Controlling Preview Sizes

Your CameraHost will be called with getRecordingHint(), to determine if the preview should be optimized for possible video recording, or not (i.e., only still images will be taken). You can return a CameraHost.RecordingHint enum: STILL_ONLY, VIDEO_ONLY, or ANY.

Usually, your CameraHost will be called with getPreviewSize(), where you need to return a valid Camera.Size indicating the desired size of the preview frames. getPreviewSize() is passed:

  • the display orientation, in degrees, with 0 indicating landscape, 90 indicating portrait, etc.

  • the available width and height for the preview

  • the Camera.Parameters object, from which you can determine the valid preview sizes by calling getSupportedPreviewSizes()
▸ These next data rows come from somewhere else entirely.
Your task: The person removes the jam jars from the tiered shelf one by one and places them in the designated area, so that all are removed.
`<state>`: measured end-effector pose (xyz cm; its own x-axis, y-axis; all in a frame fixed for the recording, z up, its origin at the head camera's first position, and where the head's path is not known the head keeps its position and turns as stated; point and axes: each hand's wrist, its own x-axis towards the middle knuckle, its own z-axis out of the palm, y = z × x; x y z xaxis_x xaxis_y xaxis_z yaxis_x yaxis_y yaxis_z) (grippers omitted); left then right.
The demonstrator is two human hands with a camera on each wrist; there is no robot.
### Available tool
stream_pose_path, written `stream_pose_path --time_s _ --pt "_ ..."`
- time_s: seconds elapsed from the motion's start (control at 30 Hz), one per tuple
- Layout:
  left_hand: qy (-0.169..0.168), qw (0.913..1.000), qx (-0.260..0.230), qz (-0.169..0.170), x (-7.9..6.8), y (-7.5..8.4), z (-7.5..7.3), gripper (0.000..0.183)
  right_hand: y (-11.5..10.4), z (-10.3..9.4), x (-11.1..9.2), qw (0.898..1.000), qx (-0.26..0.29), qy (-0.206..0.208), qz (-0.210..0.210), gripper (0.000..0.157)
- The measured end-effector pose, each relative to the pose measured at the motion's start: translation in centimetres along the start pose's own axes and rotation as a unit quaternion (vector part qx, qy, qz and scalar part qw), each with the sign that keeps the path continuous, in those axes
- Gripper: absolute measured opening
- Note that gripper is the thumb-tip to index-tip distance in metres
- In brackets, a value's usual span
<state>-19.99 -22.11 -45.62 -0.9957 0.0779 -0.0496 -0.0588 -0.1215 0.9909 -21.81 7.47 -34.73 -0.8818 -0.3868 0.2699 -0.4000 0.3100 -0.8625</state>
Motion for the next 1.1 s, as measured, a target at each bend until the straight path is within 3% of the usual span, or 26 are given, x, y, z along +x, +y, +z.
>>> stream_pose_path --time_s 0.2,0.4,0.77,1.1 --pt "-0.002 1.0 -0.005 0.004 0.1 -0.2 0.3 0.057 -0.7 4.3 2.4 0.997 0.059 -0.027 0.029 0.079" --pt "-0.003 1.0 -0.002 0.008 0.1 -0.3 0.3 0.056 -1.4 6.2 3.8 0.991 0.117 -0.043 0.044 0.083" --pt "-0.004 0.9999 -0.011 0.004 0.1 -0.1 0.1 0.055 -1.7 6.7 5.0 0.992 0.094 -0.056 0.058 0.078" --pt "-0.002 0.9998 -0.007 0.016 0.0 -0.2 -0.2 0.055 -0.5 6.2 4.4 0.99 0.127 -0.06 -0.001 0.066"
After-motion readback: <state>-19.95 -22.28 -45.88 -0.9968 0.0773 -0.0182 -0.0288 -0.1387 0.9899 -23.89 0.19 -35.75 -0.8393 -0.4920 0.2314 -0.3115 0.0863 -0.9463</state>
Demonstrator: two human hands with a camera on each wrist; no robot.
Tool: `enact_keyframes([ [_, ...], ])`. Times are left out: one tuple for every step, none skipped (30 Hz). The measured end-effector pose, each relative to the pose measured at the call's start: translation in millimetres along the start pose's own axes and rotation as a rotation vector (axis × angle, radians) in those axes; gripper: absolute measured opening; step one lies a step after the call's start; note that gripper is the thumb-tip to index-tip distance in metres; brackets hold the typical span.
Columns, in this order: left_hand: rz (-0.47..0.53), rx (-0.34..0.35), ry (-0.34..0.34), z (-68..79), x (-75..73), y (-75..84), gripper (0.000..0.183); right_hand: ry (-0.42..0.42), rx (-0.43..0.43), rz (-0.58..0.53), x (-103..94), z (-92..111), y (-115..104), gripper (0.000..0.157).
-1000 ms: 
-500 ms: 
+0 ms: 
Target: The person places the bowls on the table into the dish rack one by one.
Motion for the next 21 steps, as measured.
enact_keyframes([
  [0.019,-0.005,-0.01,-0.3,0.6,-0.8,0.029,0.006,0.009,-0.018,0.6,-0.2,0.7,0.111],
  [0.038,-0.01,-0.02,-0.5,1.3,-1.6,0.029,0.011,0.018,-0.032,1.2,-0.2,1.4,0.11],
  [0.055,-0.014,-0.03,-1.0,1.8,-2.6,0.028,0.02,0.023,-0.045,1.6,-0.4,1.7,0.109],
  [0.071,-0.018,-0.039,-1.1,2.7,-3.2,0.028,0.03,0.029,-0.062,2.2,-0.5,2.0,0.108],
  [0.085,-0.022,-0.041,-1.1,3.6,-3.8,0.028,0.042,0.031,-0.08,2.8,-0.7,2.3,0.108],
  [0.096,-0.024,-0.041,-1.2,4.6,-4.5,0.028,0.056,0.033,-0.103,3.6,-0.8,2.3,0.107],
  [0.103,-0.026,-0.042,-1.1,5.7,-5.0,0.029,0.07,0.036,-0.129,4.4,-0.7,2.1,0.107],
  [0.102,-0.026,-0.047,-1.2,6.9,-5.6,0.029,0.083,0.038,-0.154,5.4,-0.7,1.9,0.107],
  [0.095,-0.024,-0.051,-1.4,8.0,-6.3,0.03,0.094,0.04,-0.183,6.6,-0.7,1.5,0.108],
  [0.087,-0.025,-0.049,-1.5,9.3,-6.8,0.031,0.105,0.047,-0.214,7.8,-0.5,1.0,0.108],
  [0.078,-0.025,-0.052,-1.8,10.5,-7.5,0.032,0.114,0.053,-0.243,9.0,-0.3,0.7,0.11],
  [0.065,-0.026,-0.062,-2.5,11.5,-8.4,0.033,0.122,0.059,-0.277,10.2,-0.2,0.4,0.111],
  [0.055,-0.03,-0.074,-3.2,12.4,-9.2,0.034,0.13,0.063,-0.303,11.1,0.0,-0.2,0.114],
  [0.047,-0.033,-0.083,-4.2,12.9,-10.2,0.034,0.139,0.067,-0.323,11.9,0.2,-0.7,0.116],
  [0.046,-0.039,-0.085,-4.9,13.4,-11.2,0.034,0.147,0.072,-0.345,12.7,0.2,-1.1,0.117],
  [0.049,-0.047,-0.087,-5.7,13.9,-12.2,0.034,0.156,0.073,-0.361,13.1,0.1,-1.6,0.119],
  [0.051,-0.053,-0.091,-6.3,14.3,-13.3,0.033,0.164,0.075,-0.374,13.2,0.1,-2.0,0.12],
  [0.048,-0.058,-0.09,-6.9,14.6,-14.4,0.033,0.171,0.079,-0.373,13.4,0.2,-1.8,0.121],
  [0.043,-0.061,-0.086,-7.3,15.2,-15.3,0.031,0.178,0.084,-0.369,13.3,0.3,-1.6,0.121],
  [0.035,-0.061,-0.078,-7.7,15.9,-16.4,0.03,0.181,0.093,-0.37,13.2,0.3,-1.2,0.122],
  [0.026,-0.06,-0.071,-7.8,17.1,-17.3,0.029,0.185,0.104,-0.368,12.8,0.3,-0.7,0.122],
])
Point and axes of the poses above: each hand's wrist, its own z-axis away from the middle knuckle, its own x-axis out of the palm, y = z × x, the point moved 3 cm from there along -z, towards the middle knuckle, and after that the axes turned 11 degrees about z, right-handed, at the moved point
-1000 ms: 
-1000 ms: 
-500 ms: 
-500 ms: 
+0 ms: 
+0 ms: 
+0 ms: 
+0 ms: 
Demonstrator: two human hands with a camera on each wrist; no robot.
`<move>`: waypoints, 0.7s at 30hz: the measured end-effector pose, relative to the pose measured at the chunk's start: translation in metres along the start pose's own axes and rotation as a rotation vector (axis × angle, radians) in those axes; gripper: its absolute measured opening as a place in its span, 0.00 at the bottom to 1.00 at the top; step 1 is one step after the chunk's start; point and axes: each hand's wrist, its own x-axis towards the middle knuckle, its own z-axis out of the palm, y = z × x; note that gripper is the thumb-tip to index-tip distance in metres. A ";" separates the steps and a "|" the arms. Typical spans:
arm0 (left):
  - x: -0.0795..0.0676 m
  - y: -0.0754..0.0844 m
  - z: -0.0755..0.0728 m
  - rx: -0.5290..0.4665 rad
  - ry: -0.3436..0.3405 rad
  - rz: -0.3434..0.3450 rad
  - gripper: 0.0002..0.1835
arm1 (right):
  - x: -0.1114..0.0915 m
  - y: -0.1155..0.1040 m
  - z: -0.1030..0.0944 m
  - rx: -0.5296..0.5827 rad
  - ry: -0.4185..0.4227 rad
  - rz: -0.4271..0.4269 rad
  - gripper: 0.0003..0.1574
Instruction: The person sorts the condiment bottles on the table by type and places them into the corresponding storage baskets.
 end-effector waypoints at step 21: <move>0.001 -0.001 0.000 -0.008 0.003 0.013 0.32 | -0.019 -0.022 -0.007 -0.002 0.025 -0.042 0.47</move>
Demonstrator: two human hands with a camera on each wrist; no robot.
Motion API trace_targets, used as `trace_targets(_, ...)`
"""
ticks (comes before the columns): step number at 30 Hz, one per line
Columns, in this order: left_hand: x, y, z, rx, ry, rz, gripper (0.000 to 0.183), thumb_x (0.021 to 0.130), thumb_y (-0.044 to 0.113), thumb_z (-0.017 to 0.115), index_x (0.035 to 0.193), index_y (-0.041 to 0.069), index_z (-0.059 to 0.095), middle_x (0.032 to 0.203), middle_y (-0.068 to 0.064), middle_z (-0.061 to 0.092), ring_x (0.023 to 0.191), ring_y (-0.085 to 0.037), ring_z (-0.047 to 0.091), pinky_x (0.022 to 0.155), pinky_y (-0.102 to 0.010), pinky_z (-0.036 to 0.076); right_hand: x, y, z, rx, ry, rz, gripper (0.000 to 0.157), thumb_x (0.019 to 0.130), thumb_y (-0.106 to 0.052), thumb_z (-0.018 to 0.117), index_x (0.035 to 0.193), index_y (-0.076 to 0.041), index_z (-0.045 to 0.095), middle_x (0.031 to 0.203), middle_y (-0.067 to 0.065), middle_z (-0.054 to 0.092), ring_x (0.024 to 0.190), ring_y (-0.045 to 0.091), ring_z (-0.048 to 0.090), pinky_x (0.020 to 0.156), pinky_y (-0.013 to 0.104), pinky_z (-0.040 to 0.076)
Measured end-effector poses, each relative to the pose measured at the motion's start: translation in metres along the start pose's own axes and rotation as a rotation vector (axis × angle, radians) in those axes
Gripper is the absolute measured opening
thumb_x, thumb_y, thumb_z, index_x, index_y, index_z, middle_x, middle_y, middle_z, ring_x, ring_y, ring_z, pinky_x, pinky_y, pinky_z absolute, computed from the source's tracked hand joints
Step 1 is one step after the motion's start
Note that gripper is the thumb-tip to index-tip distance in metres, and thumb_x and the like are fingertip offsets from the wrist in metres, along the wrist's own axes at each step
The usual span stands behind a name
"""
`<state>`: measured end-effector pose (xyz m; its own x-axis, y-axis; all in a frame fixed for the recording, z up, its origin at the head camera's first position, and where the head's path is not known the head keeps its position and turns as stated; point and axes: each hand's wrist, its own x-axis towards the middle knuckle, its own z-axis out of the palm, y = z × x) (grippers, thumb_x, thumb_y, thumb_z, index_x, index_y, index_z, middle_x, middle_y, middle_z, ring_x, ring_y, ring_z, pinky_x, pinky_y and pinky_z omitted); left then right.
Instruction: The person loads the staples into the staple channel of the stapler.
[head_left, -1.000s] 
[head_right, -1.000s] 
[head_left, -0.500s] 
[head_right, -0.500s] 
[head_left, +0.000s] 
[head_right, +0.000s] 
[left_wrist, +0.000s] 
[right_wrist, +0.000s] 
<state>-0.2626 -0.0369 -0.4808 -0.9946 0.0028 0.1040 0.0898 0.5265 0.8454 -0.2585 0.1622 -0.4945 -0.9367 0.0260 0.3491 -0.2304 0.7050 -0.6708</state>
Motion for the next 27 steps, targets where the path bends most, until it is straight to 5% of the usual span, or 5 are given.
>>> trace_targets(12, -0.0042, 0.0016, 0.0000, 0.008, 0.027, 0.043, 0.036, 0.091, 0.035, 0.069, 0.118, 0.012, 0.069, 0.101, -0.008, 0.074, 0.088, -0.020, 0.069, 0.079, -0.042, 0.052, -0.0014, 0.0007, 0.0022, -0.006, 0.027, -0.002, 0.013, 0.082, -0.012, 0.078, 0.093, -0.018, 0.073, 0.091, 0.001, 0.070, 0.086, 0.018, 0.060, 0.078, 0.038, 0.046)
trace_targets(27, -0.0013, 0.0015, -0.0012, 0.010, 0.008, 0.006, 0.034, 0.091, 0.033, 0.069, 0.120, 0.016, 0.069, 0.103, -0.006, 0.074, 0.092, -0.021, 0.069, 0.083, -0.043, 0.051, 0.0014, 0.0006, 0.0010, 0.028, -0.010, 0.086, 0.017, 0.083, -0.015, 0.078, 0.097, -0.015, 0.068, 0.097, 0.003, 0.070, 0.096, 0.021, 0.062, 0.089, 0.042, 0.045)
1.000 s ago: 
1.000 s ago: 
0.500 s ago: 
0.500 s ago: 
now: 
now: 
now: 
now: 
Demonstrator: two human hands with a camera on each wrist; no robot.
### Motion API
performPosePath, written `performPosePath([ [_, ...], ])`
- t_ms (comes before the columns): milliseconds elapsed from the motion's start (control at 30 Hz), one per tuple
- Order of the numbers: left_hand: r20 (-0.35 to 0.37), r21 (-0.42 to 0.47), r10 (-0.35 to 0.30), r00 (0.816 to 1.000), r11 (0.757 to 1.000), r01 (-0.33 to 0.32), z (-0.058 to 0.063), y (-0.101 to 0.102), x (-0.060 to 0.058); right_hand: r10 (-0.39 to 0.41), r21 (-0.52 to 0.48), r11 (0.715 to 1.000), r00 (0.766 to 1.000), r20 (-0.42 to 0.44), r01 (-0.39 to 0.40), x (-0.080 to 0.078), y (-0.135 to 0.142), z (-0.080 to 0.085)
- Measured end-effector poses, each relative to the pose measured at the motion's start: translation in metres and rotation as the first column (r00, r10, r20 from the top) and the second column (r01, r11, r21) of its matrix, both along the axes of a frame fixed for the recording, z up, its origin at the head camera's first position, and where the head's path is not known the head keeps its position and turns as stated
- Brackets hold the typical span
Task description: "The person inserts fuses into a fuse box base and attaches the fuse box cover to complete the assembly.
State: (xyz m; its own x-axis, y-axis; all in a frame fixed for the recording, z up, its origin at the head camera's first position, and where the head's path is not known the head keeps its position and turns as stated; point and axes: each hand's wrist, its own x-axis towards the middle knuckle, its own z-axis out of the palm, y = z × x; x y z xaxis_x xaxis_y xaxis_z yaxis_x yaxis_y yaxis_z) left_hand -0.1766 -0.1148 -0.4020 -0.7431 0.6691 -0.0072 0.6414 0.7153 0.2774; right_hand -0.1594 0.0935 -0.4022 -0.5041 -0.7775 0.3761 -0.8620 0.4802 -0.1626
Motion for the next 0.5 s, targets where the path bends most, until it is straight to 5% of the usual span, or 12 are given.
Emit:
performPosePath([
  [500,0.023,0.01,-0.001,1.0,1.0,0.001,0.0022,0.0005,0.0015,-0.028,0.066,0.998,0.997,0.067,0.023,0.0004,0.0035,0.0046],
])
The CameraUtils class contains three static methods with stock algorithms for choosing the preview size:

  1. getOptimalPreviewSize() uses the algorithm found in the SDK camera sample app

  2. getBestAspectPreviewSize() finds the preview size that most closely matches the aspect ratio of our available space

  3. getBestAspectPreviewSize(double) finds the preview size that offers the biggest preview size that only differs from the desired aspect ratio by the supplied closeEnough value (closeEnough of 0.0d would give the same results as does getBestAspectPreviewSize())

SimpleCameraHost uses getBestAspectPreviewSize() for the default implementation of getPreviewSize(). You can override getPreviewSize() and substitute in your own selection algorithm. Just make sure that the returned size is one of the ones returned by getSupportedPreviewSizes().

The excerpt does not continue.